There was a bar on the 42nd floor of the hotel. A dude drinks some whiskey . Then he says watch this. To a dude. He jumps out a window and right before he hits the ground he softly lands and comes back up to the bar. Puzzled, the dude asks how did you do that? The man says just drink some whiskey. The dude has some whiskey and jumps out the window and lands with a SPLAT!!! The bartender says Superman, your such a bad person when you are drunk.

I saw a lonely young man sitting at the bar

He was softly singing to himself *21 today, 21 today*.
Feeling sorry for the lad I bought him a beer.
With a smile and a nod of the head he sings *22 today, 22 today*!

After a lifetime wondering why he didn't look like his younger sister or brother, a man finally got up the nerve to ask his mother if he was adopted.

Yes, you were, son" his mother said as she started to cry softly. "But it didn't work out and they brought you back".

I walked into my room to find my girlfriend watching a video.

"Hey baby, what are you watching?", I ask.

"Ted talks", she mumbles softly.

"Really?", I say. "That's so awesome!

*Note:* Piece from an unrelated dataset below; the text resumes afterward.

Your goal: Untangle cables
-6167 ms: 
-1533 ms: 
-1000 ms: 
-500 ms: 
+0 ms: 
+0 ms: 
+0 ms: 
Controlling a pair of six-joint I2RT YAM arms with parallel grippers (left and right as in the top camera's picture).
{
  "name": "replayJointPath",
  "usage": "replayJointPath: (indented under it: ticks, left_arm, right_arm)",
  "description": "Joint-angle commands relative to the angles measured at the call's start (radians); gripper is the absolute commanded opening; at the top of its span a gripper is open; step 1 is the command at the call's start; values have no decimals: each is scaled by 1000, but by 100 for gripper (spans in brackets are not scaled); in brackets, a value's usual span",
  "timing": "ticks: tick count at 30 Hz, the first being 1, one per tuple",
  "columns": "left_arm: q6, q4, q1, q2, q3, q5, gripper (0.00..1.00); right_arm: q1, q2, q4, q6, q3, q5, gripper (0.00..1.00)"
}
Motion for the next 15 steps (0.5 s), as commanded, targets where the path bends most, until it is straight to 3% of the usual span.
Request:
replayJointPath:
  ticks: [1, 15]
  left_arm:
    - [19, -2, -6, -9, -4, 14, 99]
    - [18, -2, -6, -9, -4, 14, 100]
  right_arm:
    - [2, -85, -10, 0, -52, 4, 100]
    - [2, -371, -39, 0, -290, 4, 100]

What's your favorite talk? Mine is---"

"Baby, I said 'Tik toks'..."

Why I spoke so softly in the house?

My wife asked why I spoke so softly in the house.


I said I was afraid Mark Zuckerberg was listening!


She laughed.


I laughed.
Alexa laughed. Siri laughed.

My wife asked me why I was talking so softly at home...

.. I told her that I was afraid that Jeff Bezos might be listening! She laughed. I laughed. Alexa laughed.

Just think that there are jokes based on truth that can bring down governments, or jokes which make girl laugh. Many of the softly calmly jokes and puns are jokes supposed to be funny, but some can be offensive. When jokes go too far, are mean or racist, we try to silence them and it will be great if you give us feedback every time when a joke become bullying and inappropriate.

We suggest to use only working softly shakily piadas for adults and blagues for friends. Some of the dirty witze and dark jokes are funny, but use them with caution in real life. Try to remember funny jokes you've never heard to tell your friends and will make you laugh.